After tough years of labor on the coffee farms, Japanese immigrants looked for work in big cities like Sao Paulo, where they flocked to the downtown area because rent was cheaper.
SLICE OF TOKYO
Sao Paulo’s downtown district of Liberdade, or freedom, is like a slice of Tokyo, its main street lined with red-colored torii gates of Shinto shrines. Soba noodle and sushi restaurants vie with karaoke bars and supermarkets selling sticky natto beans and myriad types of soy sauce.
“I feel Japanese but in my habits I’m Brazilian,” said Kaoru Ito, a 71-year-old survivor of the Nagasaki atomic bomb who came to Brazil at age 18 and who sings karaoke in Liberdade every week. “I like Brazilian food, feijoada, that kind of thing,” he said, referring to the Brazilian national dish of beans.
Food has been one of the greatest beneficiaries of the cultural blending.

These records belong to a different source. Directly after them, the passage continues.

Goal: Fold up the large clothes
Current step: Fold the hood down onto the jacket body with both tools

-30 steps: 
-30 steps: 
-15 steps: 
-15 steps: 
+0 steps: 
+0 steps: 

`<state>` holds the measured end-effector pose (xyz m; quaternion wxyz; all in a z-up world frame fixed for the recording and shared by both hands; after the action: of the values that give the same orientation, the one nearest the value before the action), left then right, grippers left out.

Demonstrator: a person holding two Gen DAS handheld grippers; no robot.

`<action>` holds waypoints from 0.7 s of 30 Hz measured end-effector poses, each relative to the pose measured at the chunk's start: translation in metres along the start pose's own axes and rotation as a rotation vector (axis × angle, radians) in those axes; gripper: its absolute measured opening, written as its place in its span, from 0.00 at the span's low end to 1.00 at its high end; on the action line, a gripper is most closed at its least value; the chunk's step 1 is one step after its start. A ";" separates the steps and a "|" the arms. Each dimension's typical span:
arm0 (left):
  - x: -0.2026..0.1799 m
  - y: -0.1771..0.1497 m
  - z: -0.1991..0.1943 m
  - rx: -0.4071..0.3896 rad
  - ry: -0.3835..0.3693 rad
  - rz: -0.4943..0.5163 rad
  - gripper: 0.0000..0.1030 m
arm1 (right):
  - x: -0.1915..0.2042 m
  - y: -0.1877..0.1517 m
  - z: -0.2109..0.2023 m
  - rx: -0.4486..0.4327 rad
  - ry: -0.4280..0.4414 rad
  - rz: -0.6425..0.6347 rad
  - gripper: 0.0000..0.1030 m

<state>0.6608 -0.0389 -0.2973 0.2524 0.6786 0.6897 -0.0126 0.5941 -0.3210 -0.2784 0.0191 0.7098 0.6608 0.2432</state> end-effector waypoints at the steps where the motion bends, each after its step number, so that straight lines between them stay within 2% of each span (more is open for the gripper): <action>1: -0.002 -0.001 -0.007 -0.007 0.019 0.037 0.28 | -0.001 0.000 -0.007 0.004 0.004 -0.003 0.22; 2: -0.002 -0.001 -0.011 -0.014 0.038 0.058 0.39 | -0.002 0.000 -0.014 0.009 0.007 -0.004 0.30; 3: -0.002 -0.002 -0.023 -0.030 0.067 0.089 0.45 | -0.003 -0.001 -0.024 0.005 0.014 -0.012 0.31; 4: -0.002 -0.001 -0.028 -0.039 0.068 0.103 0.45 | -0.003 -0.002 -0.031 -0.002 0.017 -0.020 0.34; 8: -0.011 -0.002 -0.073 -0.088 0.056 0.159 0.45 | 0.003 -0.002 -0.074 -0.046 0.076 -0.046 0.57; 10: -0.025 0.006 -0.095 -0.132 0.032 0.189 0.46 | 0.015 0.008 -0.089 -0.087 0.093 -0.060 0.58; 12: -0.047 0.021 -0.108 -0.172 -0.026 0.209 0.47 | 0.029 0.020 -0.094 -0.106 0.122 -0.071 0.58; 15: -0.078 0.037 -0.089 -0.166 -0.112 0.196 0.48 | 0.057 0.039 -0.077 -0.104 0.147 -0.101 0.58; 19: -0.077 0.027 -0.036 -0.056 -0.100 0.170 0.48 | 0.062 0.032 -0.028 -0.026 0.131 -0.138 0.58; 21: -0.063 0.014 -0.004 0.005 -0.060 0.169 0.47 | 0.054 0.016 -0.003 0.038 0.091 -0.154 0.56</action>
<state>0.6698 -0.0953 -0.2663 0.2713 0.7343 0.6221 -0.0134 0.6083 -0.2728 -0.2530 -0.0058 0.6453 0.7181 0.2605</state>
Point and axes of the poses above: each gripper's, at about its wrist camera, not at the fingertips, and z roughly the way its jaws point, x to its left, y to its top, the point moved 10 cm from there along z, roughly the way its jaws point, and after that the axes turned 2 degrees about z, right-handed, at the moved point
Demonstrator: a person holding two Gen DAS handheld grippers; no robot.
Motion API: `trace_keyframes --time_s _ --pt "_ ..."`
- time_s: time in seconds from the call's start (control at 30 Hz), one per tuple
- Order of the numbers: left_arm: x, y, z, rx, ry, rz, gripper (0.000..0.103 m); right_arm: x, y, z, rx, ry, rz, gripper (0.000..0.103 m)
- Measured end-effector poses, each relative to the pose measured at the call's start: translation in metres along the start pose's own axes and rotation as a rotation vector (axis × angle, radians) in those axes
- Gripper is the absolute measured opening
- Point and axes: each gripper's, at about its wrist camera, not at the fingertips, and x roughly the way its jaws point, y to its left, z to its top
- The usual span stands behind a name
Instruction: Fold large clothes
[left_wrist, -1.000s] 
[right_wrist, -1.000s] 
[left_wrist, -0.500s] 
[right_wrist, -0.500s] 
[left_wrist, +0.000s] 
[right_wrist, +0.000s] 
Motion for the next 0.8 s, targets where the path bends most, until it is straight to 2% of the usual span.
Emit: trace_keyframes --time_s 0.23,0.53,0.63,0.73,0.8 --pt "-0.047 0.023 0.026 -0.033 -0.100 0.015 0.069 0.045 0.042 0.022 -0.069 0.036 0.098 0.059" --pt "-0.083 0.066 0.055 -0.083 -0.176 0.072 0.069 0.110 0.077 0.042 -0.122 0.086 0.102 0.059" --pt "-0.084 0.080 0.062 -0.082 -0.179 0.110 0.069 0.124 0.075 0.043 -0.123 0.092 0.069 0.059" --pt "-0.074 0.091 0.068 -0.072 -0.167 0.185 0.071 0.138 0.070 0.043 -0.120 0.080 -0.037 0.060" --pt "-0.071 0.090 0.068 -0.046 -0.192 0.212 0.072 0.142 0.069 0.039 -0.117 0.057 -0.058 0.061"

The Japanese immigrants helped develop several varieties of fruits and vegetables that did not exist in Brazil including persimmon, fuji apples and ponkan oranges and improved local farming and fishing techniques, said Celia Abe Oi, communications director at the Japanese Culture Society.
“It changed Brazilian eating habits,” said Oi. “They brought many products that weren’t part of the local diet.”
Brazil has even allowed a Japanese influence on its most famous drink, the caipirinha. Mixed with Japan’s traditional rice wine instead of Brazilian cachaca, the sakerinhas have become a popular option at many bars.
Brazil’s Japanese diaspora has provided a gateway for Japanese cultural influence from manga comics to monster fighting hero “Ultraman” in the 1980s to architecture and design.
Architect Ruy Ohtake, whose curvy buildings are often compared to those of Brazil’s Oscar Niemeyer, said that while his Asian background was an influence, his designs were “distinctly Brazilian.” He recalled his design of Brazil’s embassy in Tokyo in the 1980s had surprised many who had expected a Japanese-style building.
“Some people thought I’d do something very Japanese but my education is all here so the design turned out Brazilian.”